The basis of Palin’s claim was a proposed section of the Affordable Care Act that allowed reimbursement for physicians who provide voluntary counseling to patients about advance directives, living wills, and other end-of-life plans. There was nothing in the section – which had been initially sponsored by Republican congressman, and surgeon, Charles Boustany – that remotely rationed medical care for the disabled, elderly, or anyone else. Rather, it simply covered the cost of a service that many patients would find useful and reassuring.

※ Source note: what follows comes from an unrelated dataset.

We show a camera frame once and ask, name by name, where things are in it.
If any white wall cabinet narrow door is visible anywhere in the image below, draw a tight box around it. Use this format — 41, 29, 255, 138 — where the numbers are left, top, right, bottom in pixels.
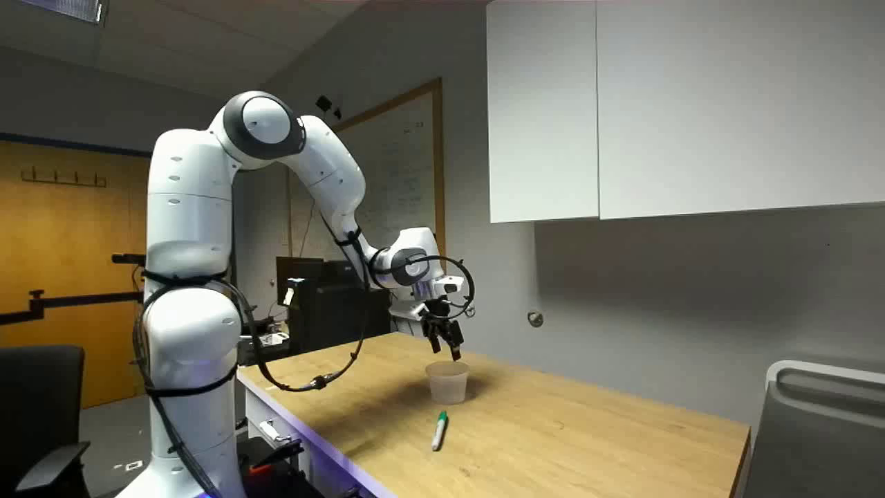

Palin’s assertion was nothing more than an attractive lie that was picked up and exploited by political charlatans and talk radio hosts (but I repeat myself). The death panel myth was based on an outright falsehood, rather than misinterpreted or poorly drafted language. Thus, there was no amount of legislative clarity that could have prevented it from taking root. How could the bill possibly have been written to head off partisan hysteria over a non-existent provision? Even if the ACA had been titled the “No Such Thing as Death Panels Act,” Palin and her allies would have conjured some other imaginary atrocity to exploit.
It is true, of course, that the ACA is long and intricate, with many technical provisions that are obscure to the public. But complexity is unavoidable in a statute that affects fully one sixth of the U.S. economy. The notion that it could have been made simple and readable, and thereby more popular, is as illusory as, well, death panels.
Do I Make Myself Clear? has some engaging and enjoyable moments, and it will no doubt appeal to fans of Evans’s other writing. Everyone else, however, will likely find it wordy and overblown. There are a few worthwhile essays buried in the book, and it is too bad they were not excavated by a demanding editor.
Posted on 12 June 2017
STEVEN LUBET is the Williams Memorial Professor of Law at Northwestern University.